OpenTelemetry-based tracing -- Instrument any function with @Tracer.observe(). Automatically captures inputs, outputs, and LLM token usage. Built on OpenTelemetry for full compatibility with existing observability stacks.

Hosted and custom evaluation -- Run evaluations against Judgment's hosted scorers (faithfulness, answer relevancy, instruction adherence, etc.) or define your own Judge classes with binary, numeric, or categorical response types.

Online monitoring -- Score live production traffic asynchronously with Tracer.async_evaluate(). Runs server-side with no latency impact. Configure Slack alerts for failures.

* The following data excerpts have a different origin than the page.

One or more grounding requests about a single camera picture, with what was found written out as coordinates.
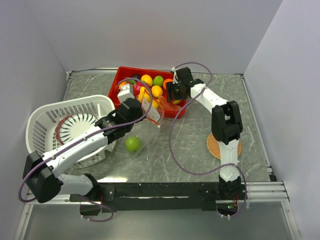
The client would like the clear zip bag orange zipper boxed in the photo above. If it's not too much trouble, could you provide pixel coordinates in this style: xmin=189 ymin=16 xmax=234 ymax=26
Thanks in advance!
xmin=125 ymin=93 xmax=165 ymax=153

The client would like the green lime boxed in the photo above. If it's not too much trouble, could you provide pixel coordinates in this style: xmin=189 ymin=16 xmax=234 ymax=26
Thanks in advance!
xmin=125 ymin=136 xmax=142 ymax=153

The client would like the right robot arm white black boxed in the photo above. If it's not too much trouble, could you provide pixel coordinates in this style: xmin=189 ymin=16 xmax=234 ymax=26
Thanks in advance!
xmin=166 ymin=67 xmax=245 ymax=199

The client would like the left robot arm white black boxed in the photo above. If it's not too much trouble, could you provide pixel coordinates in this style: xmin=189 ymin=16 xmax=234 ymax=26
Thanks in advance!
xmin=22 ymin=98 xmax=145 ymax=203

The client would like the yellow banana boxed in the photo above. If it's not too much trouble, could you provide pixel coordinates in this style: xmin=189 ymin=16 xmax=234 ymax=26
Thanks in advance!
xmin=172 ymin=100 xmax=181 ymax=105

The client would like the yellow orange centre fruit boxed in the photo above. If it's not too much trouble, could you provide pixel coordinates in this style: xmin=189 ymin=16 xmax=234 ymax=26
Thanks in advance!
xmin=151 ymin=85 xmax=163 ymax=99

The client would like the orange tangerine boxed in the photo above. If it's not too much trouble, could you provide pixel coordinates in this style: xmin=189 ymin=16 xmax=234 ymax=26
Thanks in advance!
xmin=162 ymin=78 xmax=173 ymax=90

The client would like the yellow fruit front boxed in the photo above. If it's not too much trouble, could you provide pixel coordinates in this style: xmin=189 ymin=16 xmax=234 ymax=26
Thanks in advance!
xmin=152 ymin=99 xmax=160 ymax=109

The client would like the green yellow guava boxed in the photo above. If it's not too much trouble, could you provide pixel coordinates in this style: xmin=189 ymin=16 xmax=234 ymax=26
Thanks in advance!
xmin=153 ymin=75 xmax=164 ymax=87

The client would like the yellow pear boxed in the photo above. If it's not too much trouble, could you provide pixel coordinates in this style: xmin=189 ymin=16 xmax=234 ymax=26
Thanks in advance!
xmin=137 ymin=86 xmax=151 ymax=103

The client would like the pink dragon fruit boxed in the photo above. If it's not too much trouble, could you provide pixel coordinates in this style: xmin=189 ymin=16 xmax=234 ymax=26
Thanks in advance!
xmin=133 ymin=83 xmax=142 ymax=95

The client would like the red plastic tray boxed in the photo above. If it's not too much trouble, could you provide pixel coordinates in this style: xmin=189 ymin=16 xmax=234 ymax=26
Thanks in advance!
xmin=108 ymin=66 xmax=187 ymax=118

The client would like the yellow orange mango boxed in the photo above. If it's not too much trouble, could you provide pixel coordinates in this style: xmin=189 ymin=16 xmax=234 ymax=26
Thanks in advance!
xmin=118 ymin=81 xmax=128 ymax=89

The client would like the green watermelon wedge back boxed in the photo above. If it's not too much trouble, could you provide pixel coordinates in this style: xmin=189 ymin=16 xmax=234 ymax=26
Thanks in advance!
xmin=127 ymin=79 xmax=137 ymax=85

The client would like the yellow lemon back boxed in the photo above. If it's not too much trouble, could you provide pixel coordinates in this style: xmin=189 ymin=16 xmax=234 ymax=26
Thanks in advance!
xmin=140 ymin=74 xmax=153 ymax=87

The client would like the dark purple mangosteen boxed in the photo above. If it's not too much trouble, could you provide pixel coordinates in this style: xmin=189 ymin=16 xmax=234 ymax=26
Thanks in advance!
xmin=131 ymin=73 xmax=141 ymax=80

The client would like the white blue striped plate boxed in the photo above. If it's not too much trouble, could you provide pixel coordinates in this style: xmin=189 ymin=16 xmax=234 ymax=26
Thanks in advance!
xmin=59 ymin=113 xmax=98 ymax=144

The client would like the round woven bamboo coaster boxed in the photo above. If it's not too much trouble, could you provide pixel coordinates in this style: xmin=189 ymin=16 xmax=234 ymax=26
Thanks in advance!
xmin=206 ymin=133 xmax=242 ymax=163

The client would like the dark red plate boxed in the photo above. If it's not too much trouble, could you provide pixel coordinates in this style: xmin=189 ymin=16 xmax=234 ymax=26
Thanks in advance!
xmin=54 ymin=117 xmax=67 ymax=145

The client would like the white plastic basket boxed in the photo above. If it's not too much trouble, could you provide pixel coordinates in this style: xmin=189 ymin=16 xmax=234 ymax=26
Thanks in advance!
xmin=25 ymin=94 xmax=115 ymax=154

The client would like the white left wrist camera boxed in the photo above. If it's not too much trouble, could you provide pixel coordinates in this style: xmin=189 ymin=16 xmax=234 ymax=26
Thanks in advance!
xmin=117 ymin=83 xmax=135 ymax=103

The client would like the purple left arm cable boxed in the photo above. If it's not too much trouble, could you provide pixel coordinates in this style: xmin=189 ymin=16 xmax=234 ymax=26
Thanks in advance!
xmin=17 ymin=77 xmax=153 ymax=223

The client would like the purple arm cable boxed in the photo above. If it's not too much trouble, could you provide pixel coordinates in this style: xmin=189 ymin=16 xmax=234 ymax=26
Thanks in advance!
xmin=17 ymin=77 xmax=153 ymax=223
xmin=168 ymin=61 xmax=248 ymax=219

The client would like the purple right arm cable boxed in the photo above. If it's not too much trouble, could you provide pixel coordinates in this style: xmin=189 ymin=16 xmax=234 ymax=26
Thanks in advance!
xmin=168 ymin=61 xmax=248 ymax=219

Custom scorer hosting -- Upload arbitrary Python scorers to run in secure Firecracker microVMs. Any logic you can express in Python -- LLM-as-a-judge, code checks, multi-step pipelines -- can run as a hosted scorer.

Dataset management and prompt versioning -- Store golden evaluation sets, version prompt templates with {{variable}} syntax, and tag versions for production/staging workflows.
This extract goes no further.